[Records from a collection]
·····

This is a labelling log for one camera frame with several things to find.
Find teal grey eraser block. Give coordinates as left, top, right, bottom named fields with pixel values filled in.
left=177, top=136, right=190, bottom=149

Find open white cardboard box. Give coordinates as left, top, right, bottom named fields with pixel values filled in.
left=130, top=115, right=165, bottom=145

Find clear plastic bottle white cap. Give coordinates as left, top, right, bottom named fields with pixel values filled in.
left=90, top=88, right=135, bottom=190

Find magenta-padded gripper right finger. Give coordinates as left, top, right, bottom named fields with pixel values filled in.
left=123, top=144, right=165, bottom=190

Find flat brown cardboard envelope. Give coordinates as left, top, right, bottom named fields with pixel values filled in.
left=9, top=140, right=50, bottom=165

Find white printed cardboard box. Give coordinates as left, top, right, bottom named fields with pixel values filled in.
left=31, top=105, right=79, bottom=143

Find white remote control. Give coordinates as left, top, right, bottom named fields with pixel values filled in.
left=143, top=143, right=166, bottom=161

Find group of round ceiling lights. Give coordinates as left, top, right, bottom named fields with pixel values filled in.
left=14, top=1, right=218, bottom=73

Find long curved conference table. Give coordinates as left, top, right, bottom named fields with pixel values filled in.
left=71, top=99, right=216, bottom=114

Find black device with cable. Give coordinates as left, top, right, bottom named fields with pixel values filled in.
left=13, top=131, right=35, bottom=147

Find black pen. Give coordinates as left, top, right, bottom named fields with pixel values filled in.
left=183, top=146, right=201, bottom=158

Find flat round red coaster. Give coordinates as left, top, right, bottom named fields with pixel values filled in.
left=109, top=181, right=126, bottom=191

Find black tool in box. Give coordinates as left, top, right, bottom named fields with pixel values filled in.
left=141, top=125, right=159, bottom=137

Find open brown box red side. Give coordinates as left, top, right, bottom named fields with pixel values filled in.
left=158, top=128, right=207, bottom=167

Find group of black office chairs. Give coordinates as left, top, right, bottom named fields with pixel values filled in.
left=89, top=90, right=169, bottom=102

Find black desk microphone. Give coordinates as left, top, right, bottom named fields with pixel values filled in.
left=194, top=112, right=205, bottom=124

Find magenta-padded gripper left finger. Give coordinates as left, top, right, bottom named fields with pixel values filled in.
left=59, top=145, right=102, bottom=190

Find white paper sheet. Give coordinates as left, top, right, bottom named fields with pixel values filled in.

·····

** Task item **
Write the entries out again verbatim, every one of them.

** Problem solution **
This is a labelling log for one camera frame with several things to find.
Find teal grey eraser block. Give coordinates as left, top, right, bottom named fields with pixel values filled in.
left=177, top=136, right=190, bottom=149

Find open white cardboard box. Give coordinates as left, top, right, bottom named fields with pixel values filled in.
left=130, top=115, right=165, bottom=145

Find clear plastic bottle white cap. Give coordinates as left, top, right, bottom named fields with pixel values filled in.
left=90, top=88, right=135, bottom=190

Find magenta-padded gripper right finger. Give coordinates as left, top, right, bottom named fields with pixel values filled in.
left=123, top=144, right=165, bottom=190

Find flat brown cardboard envelope. Give coordinates as left, top, right, bottom named fields with pixel values filled in.
left=9, top=140, right=50, bottom=165

Find white printed cardboard box. Give coordinates as left, top, right, bottom named fields with pixel values filled in.
left=31, top=105, right=79, bottom=143

Find white remote control. Give coordinates as left, top, right, bottom named fields with pixel values filled in.
left=143, top=143, right=166, bottom=161

Find group of round ceiling lights. Give coordinates as left, top, right, bottom named fields with pixel values filled in.
left=14, top=1, right=218, bottom=73

Find long curved conference table. Give coordinates as left, top, right, bottom named fields with pixel values filled in.
left=71, top=99, right=216, bottom=114

Find black device with cable. Give coordinates as left, top, right, bottom named fields with pixel values filled in.
left=13, top=131, right=35, bottom=147

Find black pen. Give coordinates as left, top, right, bottom named fields with pixel values filled in.
left=183, top=146, right=201, bottom=158

Find flat round red coaster. Give coordinates as left, top, right, bottom named fields with pixel values filled in.
left=109, top=181, right=126, bottom=191

Find black tool in box. Give coordinates as left, top, right, bottom named fields with pixel values filled in.
left=141, top=125, right=159, bottom=137

Find open brown box red side. Give coordinates as left, top, right, bottom named fields with pixel values filled in.
left=158, top=128, right=207, bottom=167

Find group of black office chairs. Give coordinates as left, top, right, bottom named fields with pixel values filled in.
left=89, top=90, right=169, bottom=102

Find black desk microphone. Give coordinates as left, top, right, bottom named fields with pixel values filled in.
left=194, top=112, right=205, bottom=124

Find magenta-padded gripper left finger. Give coordinates as left, top, right, bottom named fields with pixel values filled in.
left=59, top=145, right=102, bottom=190

Find white paper sheet. Give coordinates as left, top, right, bottom named fields with pixel values filled in.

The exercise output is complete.